Top of SUPPLIED INFORMATION

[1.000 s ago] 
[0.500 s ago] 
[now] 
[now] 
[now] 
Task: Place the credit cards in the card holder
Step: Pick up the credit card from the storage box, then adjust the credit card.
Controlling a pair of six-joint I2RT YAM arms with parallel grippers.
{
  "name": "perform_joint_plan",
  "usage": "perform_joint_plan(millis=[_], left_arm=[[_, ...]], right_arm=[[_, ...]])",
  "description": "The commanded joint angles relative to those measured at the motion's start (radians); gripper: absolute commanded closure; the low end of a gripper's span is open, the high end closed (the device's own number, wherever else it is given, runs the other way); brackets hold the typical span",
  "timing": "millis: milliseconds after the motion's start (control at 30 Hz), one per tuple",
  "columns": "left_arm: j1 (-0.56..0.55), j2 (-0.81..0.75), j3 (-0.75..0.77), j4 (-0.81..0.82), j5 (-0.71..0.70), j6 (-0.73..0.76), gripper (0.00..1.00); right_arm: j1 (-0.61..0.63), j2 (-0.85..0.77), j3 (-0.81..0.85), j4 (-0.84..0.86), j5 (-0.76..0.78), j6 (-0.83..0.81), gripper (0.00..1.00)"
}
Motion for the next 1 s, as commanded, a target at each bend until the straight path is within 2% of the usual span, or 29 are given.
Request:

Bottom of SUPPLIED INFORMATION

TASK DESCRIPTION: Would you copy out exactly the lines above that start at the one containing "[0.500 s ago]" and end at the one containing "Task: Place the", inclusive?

REPLY TO THE TASK:
[0.500 s ago] 
[now] 
[now] 
[now] 
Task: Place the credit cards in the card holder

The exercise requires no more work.